**What the task requires:**
Begin at the line with "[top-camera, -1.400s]" and output every line through the end of the records, exactly as given. Omit pictures.

**Information supplied:**
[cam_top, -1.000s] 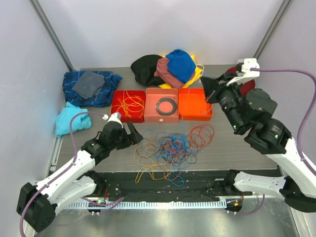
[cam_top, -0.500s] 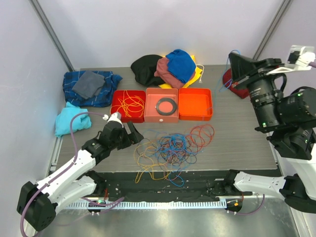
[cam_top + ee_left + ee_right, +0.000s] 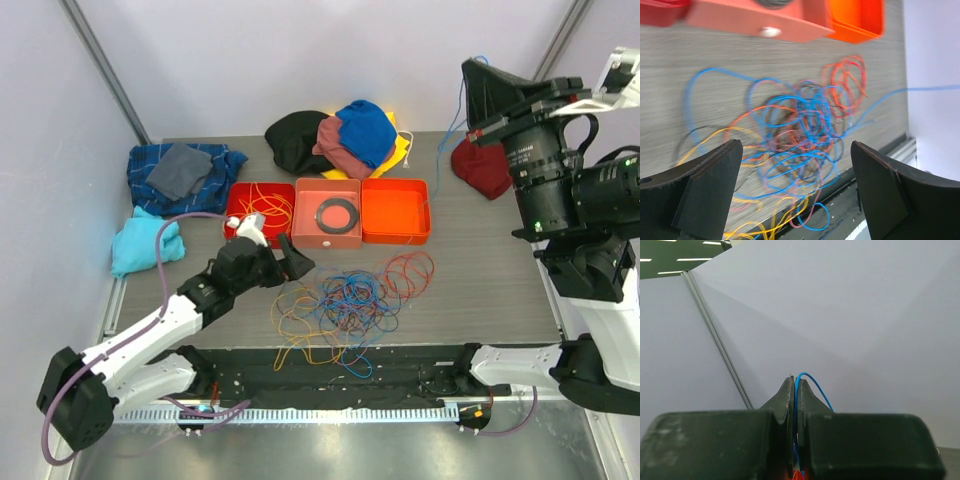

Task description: Untangle the cables

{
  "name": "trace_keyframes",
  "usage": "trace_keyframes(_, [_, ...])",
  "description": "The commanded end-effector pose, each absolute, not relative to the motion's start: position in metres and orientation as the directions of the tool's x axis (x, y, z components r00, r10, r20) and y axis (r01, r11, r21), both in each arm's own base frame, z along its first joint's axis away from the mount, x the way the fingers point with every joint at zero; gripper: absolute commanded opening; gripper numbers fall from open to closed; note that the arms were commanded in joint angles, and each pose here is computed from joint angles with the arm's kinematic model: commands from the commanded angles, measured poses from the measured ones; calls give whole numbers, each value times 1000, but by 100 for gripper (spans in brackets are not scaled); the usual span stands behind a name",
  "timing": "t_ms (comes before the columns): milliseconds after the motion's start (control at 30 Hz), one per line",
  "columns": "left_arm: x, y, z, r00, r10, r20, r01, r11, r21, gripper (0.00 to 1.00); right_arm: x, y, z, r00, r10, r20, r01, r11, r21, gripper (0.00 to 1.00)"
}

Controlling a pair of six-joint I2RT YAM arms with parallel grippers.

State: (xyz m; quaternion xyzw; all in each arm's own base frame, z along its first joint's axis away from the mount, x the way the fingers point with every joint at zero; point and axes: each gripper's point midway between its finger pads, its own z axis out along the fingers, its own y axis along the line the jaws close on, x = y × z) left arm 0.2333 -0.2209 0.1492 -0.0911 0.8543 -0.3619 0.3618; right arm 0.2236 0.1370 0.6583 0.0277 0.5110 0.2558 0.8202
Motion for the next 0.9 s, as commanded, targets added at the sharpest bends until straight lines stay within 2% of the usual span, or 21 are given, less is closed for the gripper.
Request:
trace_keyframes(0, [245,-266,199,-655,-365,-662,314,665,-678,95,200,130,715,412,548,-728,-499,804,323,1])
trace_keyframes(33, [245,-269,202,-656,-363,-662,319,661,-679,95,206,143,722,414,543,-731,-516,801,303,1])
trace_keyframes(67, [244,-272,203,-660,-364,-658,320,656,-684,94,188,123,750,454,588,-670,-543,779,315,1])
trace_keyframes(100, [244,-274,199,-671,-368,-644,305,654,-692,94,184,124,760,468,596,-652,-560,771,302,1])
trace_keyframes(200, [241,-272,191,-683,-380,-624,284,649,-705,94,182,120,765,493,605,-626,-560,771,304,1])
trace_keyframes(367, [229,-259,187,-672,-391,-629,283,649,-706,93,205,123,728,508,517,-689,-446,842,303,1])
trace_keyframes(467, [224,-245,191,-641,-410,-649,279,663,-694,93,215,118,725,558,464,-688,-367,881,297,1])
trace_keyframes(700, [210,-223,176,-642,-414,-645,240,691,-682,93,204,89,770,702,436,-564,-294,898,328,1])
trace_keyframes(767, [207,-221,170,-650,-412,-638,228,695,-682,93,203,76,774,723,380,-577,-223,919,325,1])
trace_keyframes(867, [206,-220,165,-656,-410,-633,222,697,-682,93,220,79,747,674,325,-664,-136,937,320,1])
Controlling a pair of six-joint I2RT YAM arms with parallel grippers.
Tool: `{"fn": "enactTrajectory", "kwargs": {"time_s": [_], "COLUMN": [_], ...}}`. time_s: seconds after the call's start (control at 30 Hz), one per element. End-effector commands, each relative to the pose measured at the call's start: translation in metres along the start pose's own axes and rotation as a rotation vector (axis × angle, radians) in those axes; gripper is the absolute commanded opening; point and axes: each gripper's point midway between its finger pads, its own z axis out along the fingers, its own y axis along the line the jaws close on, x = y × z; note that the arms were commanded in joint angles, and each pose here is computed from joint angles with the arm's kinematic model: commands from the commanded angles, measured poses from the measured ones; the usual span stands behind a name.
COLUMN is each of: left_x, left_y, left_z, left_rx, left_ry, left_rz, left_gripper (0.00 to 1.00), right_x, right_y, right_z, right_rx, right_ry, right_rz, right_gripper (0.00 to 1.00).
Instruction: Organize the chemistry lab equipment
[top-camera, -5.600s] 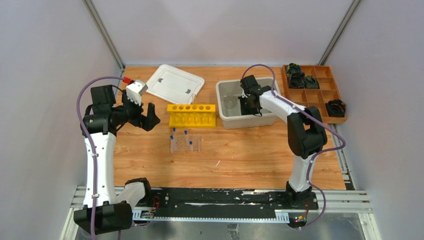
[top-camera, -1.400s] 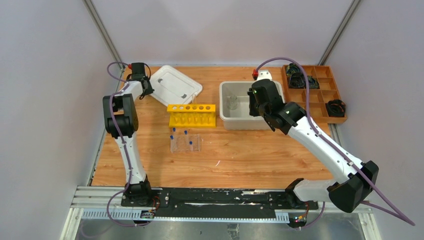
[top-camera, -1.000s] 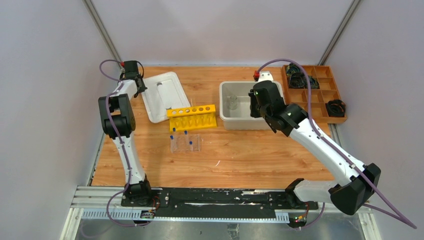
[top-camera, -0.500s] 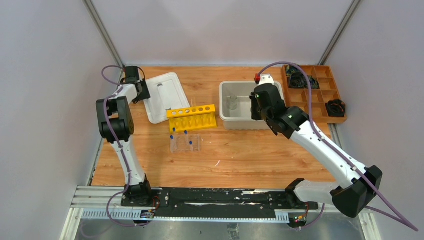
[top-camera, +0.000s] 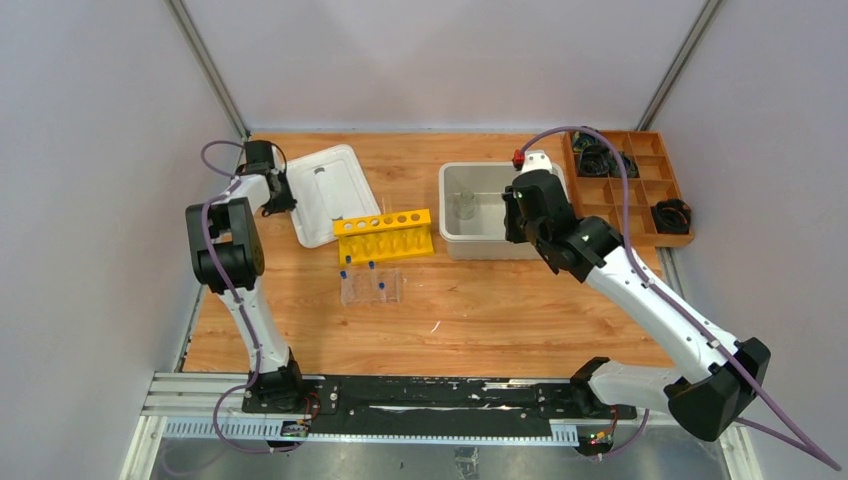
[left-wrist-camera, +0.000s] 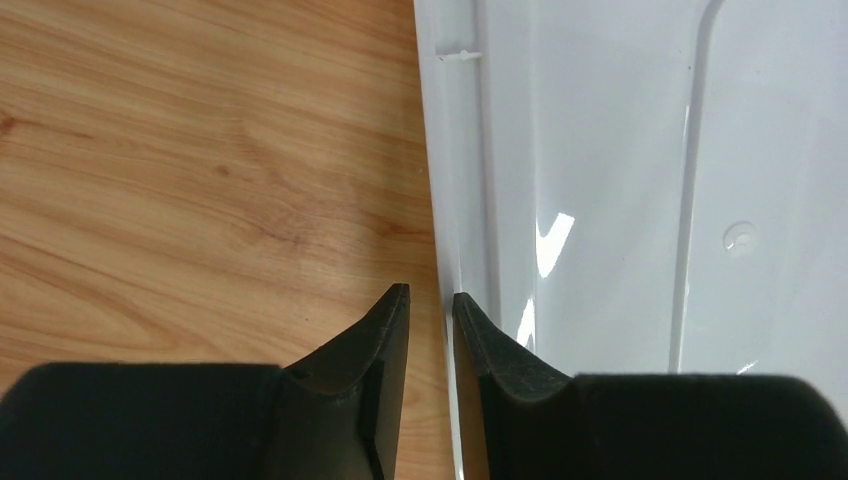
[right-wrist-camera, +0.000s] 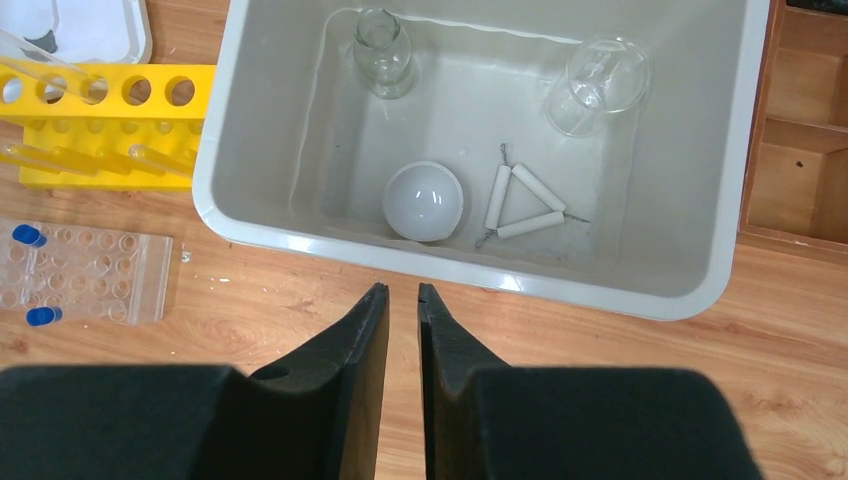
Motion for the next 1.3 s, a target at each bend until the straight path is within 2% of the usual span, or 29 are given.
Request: {"fn": "enactTrajectory", "kwargs": {"time_s": [0.0,0.27,0.43,0.6,0.63,0.83,1.27], "left_x": [0.002,-0.007,0.001,-0.005,-0.011,-0.055,-0.138], "left_y": [-0.003,-0.010,-0.009,-0.003,-0.004,-0.025,-0.058], "left_z": [0.006,0.011,0.018,0.009,0.004,-0.037,-0.129], "left_rx": [0.026,0.061,0.053,0.031,0.033,0.118,-0.052], "left_ry": [0.043,0.076,0.105,0.077,0.055,-0.082,-0.461], "left_rz": [0.012,0.038,0.042,0.054,0.057,0.041,0.337], "left_gripper": [0.26,0.24,0.25,0.03,0.00,0.00,0.00], "right_x": [-0.003,-0.008,-0.011,-0.012,-0.011,-0.008,0.001], "right_y": [0.000,0.001,0.000,-0.003,-0.003,0.002,0.003], "right_z": [-0.009,-0.015,-0.021,-0.027,-0.027,-0.026,-0.030], "right_rx": [-0.005,-0.021,-0.027,-0.027,-0.028,-0.050,-0.078], "right_ry": [-0.026,-0.046,-0.059,-0.069,-0.071,-0.057,-0.053], "right_rz": [0.001,0.005,0.009,0.014,0.016,0.024,0.043], "right_gripper": [0.21,0.18,0.15,0.14,0.13,0.12,0.11]}}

**Problem solution:**
[top-camera, -1.400s] 
[top-camera, -1.000s] 
[top-camera, -0.500s] 
[top-camera, +0.000s] 
[left-wrist-camera, +0.000s] 
[right-wrist-camera, +0.000s] 
Motion for the next 1.3 s, a target at each bend until the straight path is within 2% of the usual span, or 29 are given.
Request: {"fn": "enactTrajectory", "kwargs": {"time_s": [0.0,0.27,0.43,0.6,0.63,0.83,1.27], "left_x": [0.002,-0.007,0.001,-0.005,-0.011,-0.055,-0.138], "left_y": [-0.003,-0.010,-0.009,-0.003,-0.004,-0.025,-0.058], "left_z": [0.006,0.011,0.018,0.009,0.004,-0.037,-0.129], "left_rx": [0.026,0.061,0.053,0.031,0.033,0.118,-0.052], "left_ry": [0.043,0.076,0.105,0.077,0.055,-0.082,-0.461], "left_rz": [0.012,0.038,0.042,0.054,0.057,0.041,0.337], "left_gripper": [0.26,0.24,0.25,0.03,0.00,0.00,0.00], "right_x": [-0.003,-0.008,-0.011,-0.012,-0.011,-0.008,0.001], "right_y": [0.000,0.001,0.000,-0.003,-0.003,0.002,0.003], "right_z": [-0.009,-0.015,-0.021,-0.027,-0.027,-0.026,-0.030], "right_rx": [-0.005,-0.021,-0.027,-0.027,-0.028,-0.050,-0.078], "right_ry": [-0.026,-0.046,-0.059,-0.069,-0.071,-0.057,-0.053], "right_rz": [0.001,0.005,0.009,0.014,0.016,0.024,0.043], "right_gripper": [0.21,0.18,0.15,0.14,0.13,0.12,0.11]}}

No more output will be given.